Few people outside racing fully realise Aidan O’Brien is Ireland’s greatest living sportsman and that Royal Ascot is his playground. O’Brien brings an arsenal to the Berkshire battleground this week, among them these five weapons.
Queen Anne Stakes, today, 6-1
The most likely winner of the opening race of Royal Ascot is Le Brivido, who will look a little odd running for Ballydoyle in the unfamiliar red colours of Prince Faisal. Rated officially at 114, Le Brivido won the Jersey Stakes at this meeting two years ago when trained by Andre Fabre and looked poised to develop into a prominent Group 1 miler.
Unluckily, injury restricted him to just one more run for Fabre and he switched stables over the winter. His two runs so far for O’Brien have been unremarkable at face value but his fifth place in the Lockinge Stakes at Newbury in May doesn’t tell the whole story.
He was delayed in traffic at two crucial stages of the race and when he did find daylight he quickened impressively, but was far too late to catch the winner, Mushtashry, who he re-opposes today. This colt could have far more ability than he has shown to date and O’Brien is right the man to find it.
Prince of Wales’s Stakes, tomorrow, 15-8
Magical is an aptly named four-year-old filly who to date has banked over a million and a half in prizemoney in seven wins and yet still seems to be on an upward curve. Her Classic season was injury restricted, but she recovered well enough to win a Group 1 at Ascot in the autumn before running the brilliant Enable to half a length in the Breeders’ Cup Turf.

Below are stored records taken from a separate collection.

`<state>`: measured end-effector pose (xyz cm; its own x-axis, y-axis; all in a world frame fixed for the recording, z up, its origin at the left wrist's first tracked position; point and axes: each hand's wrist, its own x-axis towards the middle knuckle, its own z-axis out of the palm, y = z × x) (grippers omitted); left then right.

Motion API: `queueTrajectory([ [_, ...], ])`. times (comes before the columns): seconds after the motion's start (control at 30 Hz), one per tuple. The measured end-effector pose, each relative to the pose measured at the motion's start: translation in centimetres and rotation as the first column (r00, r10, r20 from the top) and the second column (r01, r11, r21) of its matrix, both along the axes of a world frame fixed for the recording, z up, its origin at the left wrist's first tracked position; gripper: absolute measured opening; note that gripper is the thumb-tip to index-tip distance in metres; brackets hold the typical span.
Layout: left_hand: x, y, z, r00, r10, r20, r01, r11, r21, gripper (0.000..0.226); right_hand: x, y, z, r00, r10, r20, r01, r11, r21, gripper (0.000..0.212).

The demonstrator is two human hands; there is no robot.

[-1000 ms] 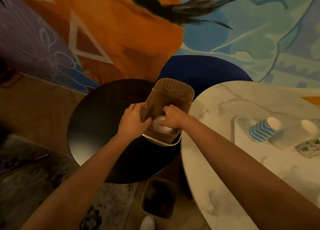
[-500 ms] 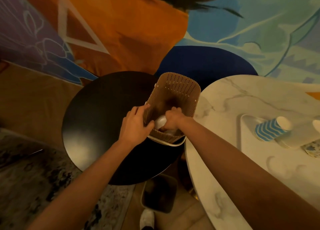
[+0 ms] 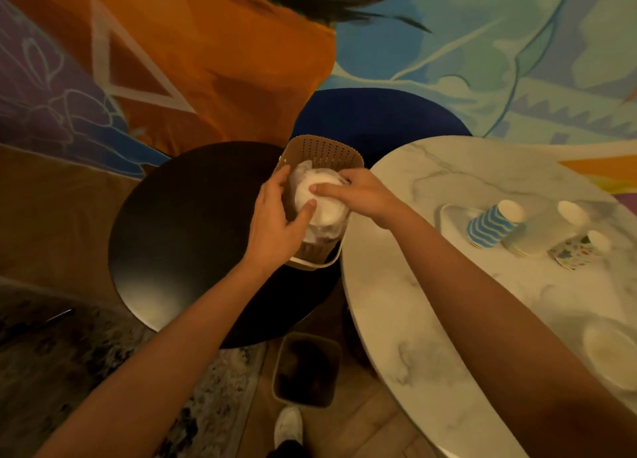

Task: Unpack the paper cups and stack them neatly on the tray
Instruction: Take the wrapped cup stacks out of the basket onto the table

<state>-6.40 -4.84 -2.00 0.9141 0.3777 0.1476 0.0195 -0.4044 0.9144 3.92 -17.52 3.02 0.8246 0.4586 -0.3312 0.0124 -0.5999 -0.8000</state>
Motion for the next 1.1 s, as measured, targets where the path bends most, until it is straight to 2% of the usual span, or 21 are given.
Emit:
queueTrajectory([
  [0.1,-0.9,-3.4,1.9,0.996,-0.083,-0.014,0.076,0.963,-0.257,0.061,-2.3,-3.8,1.6,0.999,-0.027,-0.041,0.032,0.994,0.101,0.039],
  [0.2,-2.8,-7.5,3.6,0.979,-0.2,-0.034,0.174,0.915,-0.365,0.043,-5.0,-8.3,2.3,0.996,-0.068,-0.056,0.075,0.987,0.139,0.045],
  [0.33,-5.6,-13.1,3.4,0.931,-0.352,-0.095,0.244,0.796,-0.554,0.03,-9.4,-15.1,1.9,0.992,-0.114,-0.053,0.121,0.984,0.134,0.043],
  [0.43,-7.9,-17.4,1.6,0.881,-0.443,-0.168,0.263,0.753,-0.603,0.037,-12.6,-20.2,0.3,0.989,-0.128,-0.078,0.134,0.987,0.084,0.046],
  [0.63,-11.8,-25.8,-3.5,0.71,-0.627,-0.319,0.266,0.659,-0.703,0.028,-17.5,-28.9,-4.0,0.953,-0.128,-0.274,0.1,0.989,-0.112,0.041],
  [0.7,-12.2,-28.1,-5.0,0.681,-0.636,-0.364,0.272,0.681,-0.68,0.027,-18.2,-30.9,-5.7,0.945,-0.177,-0.275,0.138,0.978,-0.155,0.05],
  [0.77,-12.3,-30.1,-6.2,0.681,-0.593,-0.43,0.266,0.748,-0.608,0.036,-18.8,-32.5,-7.0,0.947,-0.222,-0.231,0.172,0.961,-0.216,0.055],
  [0.9,-11.9,-32.3,-8.0,0.699,-0.448,-0.558,0.311,0.892,-0.327,0.043,-19.8,-34.2,-9.0,0.956,-0.249,-0.156,0.203,0.944,-0.26,0.051],
  [1.1,-11.6,-32.7,-8.0,0.753,-0.33,-0.57,0.416,0.909,0.023,0.039,-20.1,-34.7,-10.2,0.979,-0.196,-0.049,0.169,0.929,-0.329,0.047],
])
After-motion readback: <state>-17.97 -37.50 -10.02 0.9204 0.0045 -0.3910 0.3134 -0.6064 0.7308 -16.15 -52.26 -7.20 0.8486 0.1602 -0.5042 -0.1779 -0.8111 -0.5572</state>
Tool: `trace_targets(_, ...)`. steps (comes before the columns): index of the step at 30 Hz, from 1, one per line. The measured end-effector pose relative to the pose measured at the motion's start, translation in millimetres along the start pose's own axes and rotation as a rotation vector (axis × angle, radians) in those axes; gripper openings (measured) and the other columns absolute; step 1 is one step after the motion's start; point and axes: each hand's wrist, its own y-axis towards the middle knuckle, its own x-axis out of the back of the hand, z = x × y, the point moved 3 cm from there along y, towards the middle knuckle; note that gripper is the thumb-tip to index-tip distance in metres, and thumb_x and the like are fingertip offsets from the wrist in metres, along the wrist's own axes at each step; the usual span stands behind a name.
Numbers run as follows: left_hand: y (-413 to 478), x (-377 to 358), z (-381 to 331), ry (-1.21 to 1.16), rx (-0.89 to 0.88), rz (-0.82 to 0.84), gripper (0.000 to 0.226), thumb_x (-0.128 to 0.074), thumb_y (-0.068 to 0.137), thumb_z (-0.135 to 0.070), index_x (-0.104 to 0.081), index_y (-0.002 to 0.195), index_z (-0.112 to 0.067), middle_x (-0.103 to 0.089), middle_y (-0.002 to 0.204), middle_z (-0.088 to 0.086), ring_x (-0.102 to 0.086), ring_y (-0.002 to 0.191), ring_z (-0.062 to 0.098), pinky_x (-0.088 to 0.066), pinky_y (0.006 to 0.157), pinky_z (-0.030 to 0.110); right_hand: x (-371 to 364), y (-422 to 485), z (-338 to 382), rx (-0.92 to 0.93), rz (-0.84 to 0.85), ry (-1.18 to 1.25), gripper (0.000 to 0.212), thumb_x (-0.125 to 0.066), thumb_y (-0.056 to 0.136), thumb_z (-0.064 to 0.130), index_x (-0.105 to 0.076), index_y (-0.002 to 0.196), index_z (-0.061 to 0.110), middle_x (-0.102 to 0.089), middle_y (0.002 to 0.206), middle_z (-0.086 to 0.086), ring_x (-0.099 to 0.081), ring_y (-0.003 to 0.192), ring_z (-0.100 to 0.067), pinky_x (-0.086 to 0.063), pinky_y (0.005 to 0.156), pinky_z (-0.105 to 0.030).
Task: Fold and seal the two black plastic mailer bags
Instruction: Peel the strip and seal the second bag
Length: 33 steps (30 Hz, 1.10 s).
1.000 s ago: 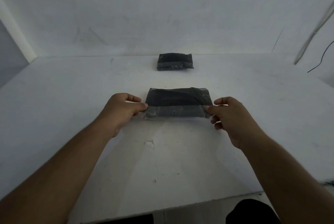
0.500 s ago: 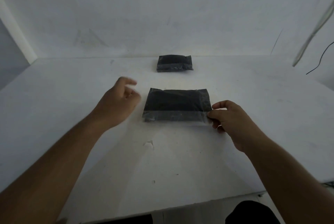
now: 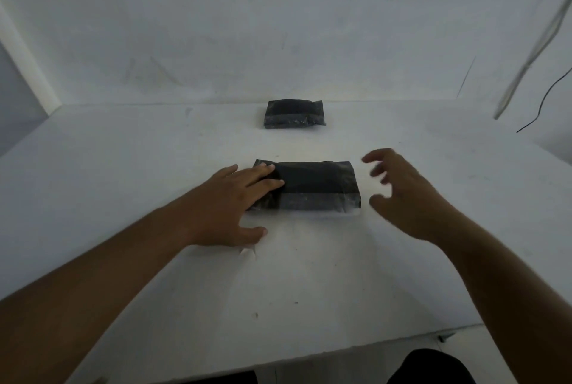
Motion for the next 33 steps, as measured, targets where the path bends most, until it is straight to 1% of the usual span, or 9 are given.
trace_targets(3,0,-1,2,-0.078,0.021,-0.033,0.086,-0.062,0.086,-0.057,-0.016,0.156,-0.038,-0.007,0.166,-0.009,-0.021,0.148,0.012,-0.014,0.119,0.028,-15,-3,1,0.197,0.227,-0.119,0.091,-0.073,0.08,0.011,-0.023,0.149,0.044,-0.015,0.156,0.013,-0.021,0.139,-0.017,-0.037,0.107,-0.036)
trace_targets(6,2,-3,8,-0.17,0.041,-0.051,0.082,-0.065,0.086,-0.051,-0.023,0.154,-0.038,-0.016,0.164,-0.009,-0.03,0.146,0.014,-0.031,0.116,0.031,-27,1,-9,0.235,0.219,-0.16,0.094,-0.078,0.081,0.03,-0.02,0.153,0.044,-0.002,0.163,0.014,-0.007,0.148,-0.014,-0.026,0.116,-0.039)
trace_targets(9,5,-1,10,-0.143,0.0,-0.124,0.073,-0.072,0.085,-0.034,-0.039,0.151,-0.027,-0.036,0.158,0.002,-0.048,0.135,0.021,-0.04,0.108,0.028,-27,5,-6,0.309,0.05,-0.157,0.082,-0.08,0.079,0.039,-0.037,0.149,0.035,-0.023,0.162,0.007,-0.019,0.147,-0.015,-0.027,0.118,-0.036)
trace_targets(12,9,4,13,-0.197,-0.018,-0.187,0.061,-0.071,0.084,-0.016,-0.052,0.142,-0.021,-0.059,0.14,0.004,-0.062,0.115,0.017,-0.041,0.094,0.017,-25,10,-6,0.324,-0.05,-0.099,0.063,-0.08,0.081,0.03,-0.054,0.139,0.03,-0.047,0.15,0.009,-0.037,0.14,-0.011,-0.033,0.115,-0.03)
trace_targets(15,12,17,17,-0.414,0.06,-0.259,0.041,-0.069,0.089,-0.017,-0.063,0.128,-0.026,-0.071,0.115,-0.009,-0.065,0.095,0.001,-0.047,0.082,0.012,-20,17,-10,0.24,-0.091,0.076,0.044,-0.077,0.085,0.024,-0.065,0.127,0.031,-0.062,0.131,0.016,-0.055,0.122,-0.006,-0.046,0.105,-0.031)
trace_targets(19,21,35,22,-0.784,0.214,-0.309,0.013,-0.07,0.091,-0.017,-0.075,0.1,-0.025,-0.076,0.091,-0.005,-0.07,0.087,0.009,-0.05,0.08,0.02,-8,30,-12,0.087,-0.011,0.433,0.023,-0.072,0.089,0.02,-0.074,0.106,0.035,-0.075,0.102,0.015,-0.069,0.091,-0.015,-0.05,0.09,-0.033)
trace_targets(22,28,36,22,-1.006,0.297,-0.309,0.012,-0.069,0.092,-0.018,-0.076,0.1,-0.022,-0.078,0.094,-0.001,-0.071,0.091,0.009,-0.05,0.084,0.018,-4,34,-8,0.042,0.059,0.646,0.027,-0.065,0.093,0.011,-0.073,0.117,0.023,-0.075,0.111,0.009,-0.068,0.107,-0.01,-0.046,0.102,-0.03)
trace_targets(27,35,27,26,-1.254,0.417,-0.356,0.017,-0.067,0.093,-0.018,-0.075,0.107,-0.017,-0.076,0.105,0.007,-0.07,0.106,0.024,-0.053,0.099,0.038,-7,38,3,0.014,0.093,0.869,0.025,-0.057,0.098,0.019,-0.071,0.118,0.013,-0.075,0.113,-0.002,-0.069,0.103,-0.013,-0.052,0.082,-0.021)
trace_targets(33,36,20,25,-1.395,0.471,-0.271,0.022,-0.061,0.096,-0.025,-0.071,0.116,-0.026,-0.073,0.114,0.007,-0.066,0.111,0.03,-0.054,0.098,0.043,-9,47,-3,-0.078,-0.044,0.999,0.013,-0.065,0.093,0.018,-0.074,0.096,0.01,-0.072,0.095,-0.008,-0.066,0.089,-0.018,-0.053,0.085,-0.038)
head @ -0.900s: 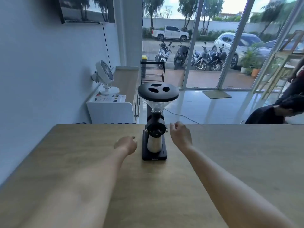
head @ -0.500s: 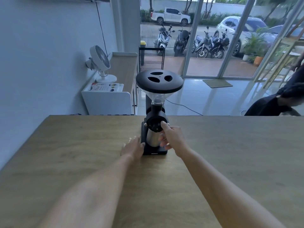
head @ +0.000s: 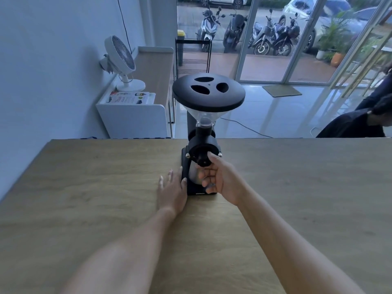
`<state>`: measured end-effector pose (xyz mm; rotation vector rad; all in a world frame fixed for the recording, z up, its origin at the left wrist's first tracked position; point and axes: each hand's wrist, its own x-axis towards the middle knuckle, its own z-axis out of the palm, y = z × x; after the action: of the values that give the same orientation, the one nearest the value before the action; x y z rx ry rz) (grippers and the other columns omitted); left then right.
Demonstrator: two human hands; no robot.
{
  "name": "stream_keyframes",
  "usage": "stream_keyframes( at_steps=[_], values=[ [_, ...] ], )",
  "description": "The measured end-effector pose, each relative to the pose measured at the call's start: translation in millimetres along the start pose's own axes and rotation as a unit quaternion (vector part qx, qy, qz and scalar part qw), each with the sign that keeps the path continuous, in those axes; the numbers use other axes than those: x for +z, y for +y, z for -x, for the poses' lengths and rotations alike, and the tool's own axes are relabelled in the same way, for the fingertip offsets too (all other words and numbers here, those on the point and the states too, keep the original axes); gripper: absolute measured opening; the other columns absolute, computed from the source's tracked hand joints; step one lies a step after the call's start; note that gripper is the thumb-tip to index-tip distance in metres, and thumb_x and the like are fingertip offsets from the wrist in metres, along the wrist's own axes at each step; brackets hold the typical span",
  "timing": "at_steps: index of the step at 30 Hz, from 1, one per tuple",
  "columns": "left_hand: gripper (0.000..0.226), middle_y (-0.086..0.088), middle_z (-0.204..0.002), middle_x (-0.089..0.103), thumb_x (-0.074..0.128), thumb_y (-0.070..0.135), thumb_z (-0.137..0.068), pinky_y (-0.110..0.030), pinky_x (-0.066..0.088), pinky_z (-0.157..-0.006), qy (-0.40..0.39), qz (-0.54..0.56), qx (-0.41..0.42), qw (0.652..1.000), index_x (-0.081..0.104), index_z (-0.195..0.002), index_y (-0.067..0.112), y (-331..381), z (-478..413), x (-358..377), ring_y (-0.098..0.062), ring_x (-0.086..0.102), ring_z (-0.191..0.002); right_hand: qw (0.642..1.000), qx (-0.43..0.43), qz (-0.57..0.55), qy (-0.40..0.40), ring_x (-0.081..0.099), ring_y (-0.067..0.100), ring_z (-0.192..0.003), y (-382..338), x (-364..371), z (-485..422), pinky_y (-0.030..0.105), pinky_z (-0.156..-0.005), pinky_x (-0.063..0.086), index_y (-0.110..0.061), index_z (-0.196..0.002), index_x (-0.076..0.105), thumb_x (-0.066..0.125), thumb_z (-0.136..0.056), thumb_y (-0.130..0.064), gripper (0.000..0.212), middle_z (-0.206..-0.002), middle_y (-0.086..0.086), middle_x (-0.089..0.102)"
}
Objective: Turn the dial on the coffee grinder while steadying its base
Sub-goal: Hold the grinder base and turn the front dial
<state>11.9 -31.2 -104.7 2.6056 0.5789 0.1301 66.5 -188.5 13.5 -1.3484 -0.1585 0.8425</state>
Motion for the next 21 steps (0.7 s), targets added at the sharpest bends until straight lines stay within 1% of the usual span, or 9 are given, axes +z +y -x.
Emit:
stream_keyframes(
  at_steps=[3, 6, 11, 14, 16, 21],
  values=[
    [0.053, -0.003, -0.156, 0.022, 0.011, 0.043, -0.099, -0.039, 0.000, -0.119, 0.024, -0.026, 0.006, 0.999, 0.012, -0.150, 0.028, -6, 1, 8, -0.010, 0.006, -0.144, 1.000, -0.003, -0.017, -0.017, 0.058, 0.018, -0.058, 1, 0, 1, 0.030, -0.048, 0.045, -0.003, -0.110, 0.066, 0.054, -0.092, -0.052, 0.054, -0.074, 0.006, 0.066],
    [0.053, -0.004, -0.156, 0.025, 0.013, 0.041, -0.099, -0.038, 0.001, -0.119, 0.036, -0.035, 0.003, 0.999, 0.015, -0.150, 0.027, -5, -1, 11, -0.010, 0.008, -0.144, 0.999, -0.009, -0.025, -0.020, 0.057, 0.018, -0.059, 2, 0, 0, 0.029, -0.049, 0.044, -0.004, -0.106, 0.069, 0.053, -0.094, -0.051, 0.051, -0.075, 0.006, 0.065],
    [0.051, -0.005, -0.155, 0.027, 0.017, 0.039, -0.100, -0.037, 0.001, -0.117, 0.048, -0.021, -0.004, 0.999, 0.019, -0.150, 0.028, -2, -1, 9, -0.016, 0.012, -0.144, 0.999, -0.035, -0.025, -0.001, 0.055, 0.015, -0.057, 4, 0, -2, 0.027, -0.047, 0.043, 0.000, -0.109, 0.067, 0.062, -0.087, -0.052, 0.057, -0.072, 0.004, 0.063],
    [0.051, -0.006, -0.154, 0.028, 0.018, 0.039, -0.100, -0.036, 0.001, -0.116, 0.053, -0.019, -0.007, 0.998, 0.020, -0.149, 0.028, -2, 0, 9, -0.018, 0.013, -0.143, 0.998, -0.035, -0.044, 0.005, 0.054, 0.014, -0.055, 6, 1, -4, 0.026, -0.045, 0.043, 0.000, -0.108, 0.068, 0.067, -0.081, -0.053, 0.060, -0.070, 0.003, 0.062],
    [0.050, -0.006, -0.154, 0.028, 0.019, 0.040, -0.100, -0.036, 0.001, -0.116, 0.052, -0.015, -0.012, 0.998, 0.021, -0.149, 0.029, -2, 0, 10, -0.020, 0.013, -0.143, 0.997, -0.032, -0.065, 0.006, 0.053, 0.013, -0.055, 9, 2, -4, 0.025, -0.045, 0.042, -0.001, -0.106, 0.069, 0.068, -0.080, -0.052, 0.058, -0.069, 0.002, 0.060],
    [0.051, -0.005, -0.154, 0.027, 0.016, 0.040, -0.100, -0.037, 0.001, -0.117, 0.051, -0.025, -0.002, 0.998, 0.020, -0.150, 0.028, -3, 0, 11, -0.016, 0.013, -0.143, 0.994, -0.024, -0.106, 0.000, 0.051, 0.011, -0.054, 12, 4, -4, 0.023, -0.044, 0.040, -0.003, -0.104, 0.069, 0.071, -0.078, -0.052, 0.056, -0.067, -0.001, 0.057]
  ],
)
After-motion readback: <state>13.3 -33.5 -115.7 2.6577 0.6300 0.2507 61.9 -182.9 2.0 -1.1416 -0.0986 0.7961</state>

Both contests were over a mile and a half but O’Brien has dropped her back to 10 furlongs this year and three facile victories in Ireland this spring has her rock hard ready to shine in a fascinating race that includes Arc runner up, Sea of Class as well the ultra-consistent and multiple stakes winner, Crystal Ocean. This might well be the highlight of the week packed into two magical minutes.
Gold Cup, Thursday, 16-1
Television coverage of the Royal meeting clumsily attempts to balance content that appeals both to the purist and the casual passer-by. A normally trusty device that offends neither is to spin an exaggerated narrative around a horse or jockey and squeeze the living daylights from it.
At Cheltenham in March it was all Bryony Frost and at Ascot it falls on the shoulders of the good stayer and latest ‘people’s horse,’ Stradivarius, who attempts to become the first stayer since the great Yeats to retain the two-and-a-half-mile title.
Although unbeaten last year, he always looked beatable and faces an array of talented Ballydoyle middle-distance horses moving up in trip. O’Brien has kept the five-year-old Capri in training for a tilt at the Stayers’ title and, following a couple of pipe openers, the Irish Derby winner from two years back should prove competitive at a generous price.
King Edward VII Stakes, Friday, 15-8
The Epsom Derby earlier this month was an exciting spectacle, but the quality remains unknown, as five horses are divided by just a length, suggesting group ordinariness rather than individual brilliance.
The third home that day, Japan, heads this week for the King Edward VII stakes over a mile and half. Japan won two from three last year, including victory over his better fancied stablemate, Mount Everest, in the Beresford Stakes and O’Brien made no secret of his regard for this son of Galileo at the start of the season.
He was the hard-luck story in the Derby as his jockey dropped his whip in the heat of the last furlong battle and it would be no surprise if he bounces back strongly this week before scaling greater heights.
Commonwealth Cup, Friday, 6-4
Aidan O’Brien had convinced himself over the winter that Ten Sovereigns was a bone fide miler with a true shot at Classic greatness. Although he ran a good fifth over a mile in the 2000 Guineas it was enough to cause a rethink and he reverts to six furlongs in the Commonwealth Cup.
A son of the sprinter No Nay Never by a mare by Exceed and Excel, this looks the ideal trip for Ten Sovereigns, and could be the start of a dominant reign over shorter distances. The Ascot track should suit his running style — lie handy and quicken off a strong pace.
His main opposition could be Simon Crisford’s Jash, who he beat a lot easier than it looked in last season’s Middle Park Stakes and there is no reason why he shouldn’t do so again.